IBM’s survey revealed that CEOs in Canada receive the greatest pressure on environmental sustainability from board members (79%) and investors (68%) – the stakeholders they tend to interact with most directly – as opposed to consumers (17%). Additional pressure comes from regulators (56%), government (55%) and ecosystem partners (52%). Pressure from employees came in at a distant 12%.

It’s pertinent to note that more pressure is coming from investors and board members than from consumers and employees.

According to the report, the perception that environmental and social agendas require a trade-off with improved business outcomes is crumbling. More than 80% of the CEOs surveyed now expect sustainability investments to produce improved business results within five years. Nearly half (47%) feel their sustainability investments will accelerate business growth. For energy and resource companies, that number is just over half. But in stark contrast to those data points, 57% of all CEOs cite unclear ROI and economic benefits as the chief barrier to investing in sustainability.

Some CEOs are leveraging their sustainability investments to optimize operations by driving efficiencies and improvements.

“That’s about reducing waste,” says Barsoum. “It’s about optimizing the amount of office space you use. It’s about using the ‘Internet of Things’ to monitor in real-time how your equipment is being used. One of the first steps for companies is to understand that they can at least make sure what they’re doing is optimized. Because I can tell you by reducing your environmental footprint, you’re going to reduce your costs. That’s going to be a no-brainer for most companies.” The challenge is that companies typically haven’t implemented any data capture and don’t have the analytics to understand these impacts.

The report points out that the path to sustainability is a three-stage process: The first stage is regulatory compliance, then operational optimization, followed by viewing sustainability as a business opportunity. The report refers to this as “transformational sustainability.”

Barsoum likens insurance companies as the canaries in the coal mine of transformational sustainability. They were the first to recognize that climate change was going to be their top expense and their top risk, so they needed to understand the impacts at a local and global level. The automotive industry has also been transformed by a shift to sustainability. For these industries, sustainability has become an integral element of their business strategy.

We asked if there was any variation in attitudes across different sectors, and there was. Predictably, the resource extraction industries identified environmental concerns as their biggest challenge, not cybersecurity. Eighty percent also said that sustainability investments will accelerate business growth and will improve business results within the next five years. At the same time, the old saw that no matter what environmentalists say, we’ll never get rid of fossil fuels, has changed dramatically. Seems the skeptics are in retreat on that one.
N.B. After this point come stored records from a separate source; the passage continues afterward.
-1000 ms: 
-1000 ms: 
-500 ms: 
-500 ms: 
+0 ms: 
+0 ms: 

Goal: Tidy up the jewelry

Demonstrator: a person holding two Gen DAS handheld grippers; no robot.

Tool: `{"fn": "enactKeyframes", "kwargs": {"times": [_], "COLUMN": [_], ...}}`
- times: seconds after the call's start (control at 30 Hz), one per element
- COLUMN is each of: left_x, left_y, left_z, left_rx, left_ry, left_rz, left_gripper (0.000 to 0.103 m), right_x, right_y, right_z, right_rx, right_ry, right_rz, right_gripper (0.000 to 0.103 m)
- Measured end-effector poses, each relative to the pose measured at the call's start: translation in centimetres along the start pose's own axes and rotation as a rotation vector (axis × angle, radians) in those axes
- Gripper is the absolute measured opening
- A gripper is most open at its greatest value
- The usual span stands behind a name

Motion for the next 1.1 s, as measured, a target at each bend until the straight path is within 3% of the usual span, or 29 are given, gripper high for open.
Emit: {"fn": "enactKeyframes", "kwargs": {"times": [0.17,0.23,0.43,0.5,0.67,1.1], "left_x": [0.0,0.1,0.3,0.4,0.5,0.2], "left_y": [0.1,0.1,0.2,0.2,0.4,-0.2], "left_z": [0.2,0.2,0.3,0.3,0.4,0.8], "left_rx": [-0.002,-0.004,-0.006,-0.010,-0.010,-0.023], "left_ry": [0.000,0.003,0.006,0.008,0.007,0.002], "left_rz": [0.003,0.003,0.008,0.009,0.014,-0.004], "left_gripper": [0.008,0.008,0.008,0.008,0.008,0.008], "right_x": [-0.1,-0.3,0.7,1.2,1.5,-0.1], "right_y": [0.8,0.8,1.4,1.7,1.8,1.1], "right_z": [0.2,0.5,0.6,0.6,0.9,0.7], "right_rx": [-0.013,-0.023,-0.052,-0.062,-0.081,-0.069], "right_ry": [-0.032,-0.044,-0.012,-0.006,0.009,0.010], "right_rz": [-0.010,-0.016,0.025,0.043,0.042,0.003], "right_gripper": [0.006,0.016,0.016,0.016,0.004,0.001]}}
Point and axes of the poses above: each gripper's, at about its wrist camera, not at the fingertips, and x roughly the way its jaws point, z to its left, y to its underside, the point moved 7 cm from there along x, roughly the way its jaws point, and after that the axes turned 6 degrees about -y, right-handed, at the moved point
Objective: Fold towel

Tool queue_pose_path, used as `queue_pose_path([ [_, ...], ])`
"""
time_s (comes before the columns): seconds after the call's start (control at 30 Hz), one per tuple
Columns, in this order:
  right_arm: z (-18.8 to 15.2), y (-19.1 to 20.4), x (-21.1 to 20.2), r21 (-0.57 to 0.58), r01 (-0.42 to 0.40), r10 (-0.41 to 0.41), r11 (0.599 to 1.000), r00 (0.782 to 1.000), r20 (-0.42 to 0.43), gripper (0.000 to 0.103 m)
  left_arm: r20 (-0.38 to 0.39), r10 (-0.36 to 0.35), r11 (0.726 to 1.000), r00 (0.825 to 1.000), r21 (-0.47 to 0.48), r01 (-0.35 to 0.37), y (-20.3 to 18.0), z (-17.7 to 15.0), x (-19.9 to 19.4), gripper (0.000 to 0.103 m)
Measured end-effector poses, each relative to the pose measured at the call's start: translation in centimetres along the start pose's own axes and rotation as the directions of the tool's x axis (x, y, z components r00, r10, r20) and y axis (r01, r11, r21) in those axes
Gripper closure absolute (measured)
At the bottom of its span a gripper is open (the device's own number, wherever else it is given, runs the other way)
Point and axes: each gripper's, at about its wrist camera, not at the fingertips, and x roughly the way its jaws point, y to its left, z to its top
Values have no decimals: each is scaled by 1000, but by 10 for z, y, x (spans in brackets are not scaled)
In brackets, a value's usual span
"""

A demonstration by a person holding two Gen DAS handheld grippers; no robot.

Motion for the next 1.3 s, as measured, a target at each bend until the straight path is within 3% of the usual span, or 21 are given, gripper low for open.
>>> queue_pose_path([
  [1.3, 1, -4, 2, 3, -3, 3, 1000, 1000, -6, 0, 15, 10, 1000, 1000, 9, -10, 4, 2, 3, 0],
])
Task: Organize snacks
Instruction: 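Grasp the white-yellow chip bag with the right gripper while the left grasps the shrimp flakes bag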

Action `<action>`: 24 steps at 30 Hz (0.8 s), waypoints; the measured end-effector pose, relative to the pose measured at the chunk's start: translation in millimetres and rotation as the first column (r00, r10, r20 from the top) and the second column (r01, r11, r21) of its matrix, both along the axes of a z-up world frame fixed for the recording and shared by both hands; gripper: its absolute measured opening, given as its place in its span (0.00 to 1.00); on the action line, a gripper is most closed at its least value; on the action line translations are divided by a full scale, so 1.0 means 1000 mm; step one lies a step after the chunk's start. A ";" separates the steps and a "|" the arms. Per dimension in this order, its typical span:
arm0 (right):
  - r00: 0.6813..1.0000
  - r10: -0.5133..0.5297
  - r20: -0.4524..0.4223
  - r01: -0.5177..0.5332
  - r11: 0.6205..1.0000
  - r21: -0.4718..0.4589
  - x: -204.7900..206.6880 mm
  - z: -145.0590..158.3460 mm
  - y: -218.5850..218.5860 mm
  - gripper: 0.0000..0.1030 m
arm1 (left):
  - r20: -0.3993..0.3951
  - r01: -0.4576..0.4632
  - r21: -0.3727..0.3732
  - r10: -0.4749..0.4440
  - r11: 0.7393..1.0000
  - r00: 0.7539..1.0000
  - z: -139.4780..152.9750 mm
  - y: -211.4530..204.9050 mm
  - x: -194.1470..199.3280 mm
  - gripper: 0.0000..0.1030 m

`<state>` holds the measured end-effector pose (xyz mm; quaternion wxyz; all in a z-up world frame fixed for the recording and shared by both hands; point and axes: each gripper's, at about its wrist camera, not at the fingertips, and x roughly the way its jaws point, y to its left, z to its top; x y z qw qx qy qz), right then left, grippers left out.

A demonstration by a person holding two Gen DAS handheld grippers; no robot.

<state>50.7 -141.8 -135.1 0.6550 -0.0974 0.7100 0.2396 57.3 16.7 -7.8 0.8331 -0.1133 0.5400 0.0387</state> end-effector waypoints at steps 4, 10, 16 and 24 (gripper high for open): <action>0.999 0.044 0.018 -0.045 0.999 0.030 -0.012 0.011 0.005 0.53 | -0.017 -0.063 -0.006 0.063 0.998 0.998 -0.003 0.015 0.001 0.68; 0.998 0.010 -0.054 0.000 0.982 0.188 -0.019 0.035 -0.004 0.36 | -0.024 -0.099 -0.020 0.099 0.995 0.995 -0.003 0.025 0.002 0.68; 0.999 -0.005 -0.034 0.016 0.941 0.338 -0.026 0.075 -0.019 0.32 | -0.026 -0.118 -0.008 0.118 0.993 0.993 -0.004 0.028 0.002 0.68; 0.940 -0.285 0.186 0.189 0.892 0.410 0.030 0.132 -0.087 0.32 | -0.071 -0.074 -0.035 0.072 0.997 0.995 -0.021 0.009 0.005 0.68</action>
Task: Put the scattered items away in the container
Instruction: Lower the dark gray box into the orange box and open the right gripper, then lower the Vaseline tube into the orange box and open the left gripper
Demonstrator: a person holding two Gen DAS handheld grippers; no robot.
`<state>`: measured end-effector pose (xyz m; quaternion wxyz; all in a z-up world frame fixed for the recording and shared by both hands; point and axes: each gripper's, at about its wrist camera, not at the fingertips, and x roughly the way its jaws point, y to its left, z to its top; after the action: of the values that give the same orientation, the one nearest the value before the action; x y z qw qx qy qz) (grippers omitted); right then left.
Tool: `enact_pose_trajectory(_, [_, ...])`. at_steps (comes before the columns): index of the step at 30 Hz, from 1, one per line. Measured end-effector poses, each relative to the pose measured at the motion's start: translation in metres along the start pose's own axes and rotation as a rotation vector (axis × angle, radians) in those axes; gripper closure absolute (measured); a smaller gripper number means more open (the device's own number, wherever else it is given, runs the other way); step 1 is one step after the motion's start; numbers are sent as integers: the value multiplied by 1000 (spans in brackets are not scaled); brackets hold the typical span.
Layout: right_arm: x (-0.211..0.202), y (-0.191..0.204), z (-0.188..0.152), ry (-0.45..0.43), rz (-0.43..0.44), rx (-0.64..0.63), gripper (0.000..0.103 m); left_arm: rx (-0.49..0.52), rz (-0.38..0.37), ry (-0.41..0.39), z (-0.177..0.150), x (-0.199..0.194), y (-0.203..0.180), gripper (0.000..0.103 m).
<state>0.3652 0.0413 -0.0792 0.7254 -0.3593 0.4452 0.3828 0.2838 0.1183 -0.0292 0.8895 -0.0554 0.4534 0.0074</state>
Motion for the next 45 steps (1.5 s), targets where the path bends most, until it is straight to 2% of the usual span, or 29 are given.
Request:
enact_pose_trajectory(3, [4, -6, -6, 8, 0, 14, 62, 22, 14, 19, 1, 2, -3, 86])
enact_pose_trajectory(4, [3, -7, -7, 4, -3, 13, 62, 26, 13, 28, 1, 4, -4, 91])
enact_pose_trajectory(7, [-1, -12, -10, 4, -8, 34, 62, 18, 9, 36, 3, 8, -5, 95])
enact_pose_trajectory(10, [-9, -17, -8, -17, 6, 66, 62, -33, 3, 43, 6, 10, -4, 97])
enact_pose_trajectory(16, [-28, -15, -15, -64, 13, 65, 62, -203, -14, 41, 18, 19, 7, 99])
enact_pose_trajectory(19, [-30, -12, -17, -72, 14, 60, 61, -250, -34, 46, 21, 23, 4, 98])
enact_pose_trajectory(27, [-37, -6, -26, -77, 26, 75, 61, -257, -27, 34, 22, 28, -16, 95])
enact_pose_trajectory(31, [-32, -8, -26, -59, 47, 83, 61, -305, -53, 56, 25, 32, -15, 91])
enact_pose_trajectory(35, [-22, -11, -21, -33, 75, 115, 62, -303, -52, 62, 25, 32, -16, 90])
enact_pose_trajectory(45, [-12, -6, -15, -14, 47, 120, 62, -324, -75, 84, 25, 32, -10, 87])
There were also geographic variations. Most notably, Canada was the only country that said cybersecurity was a higher priority than sustainability. For everyone else, sustainability was number one. It can be tempting to hope that we’re getting closer to a definitive business case that would convince leaders that sustainability and profitability are not mutually exclusive. But there’s still a ways to go.

The ideal tipping point is perhaps best imagined by Wu Jing, deputy GM of Sinochem Information Technology in China, a provider of computer programming services for the chemicals industry. “The more we invest in sustainable development projects, the better the benefits, the lower the cost, the larger the scale. It is a virtuous circle that enables good money to expel bad money.”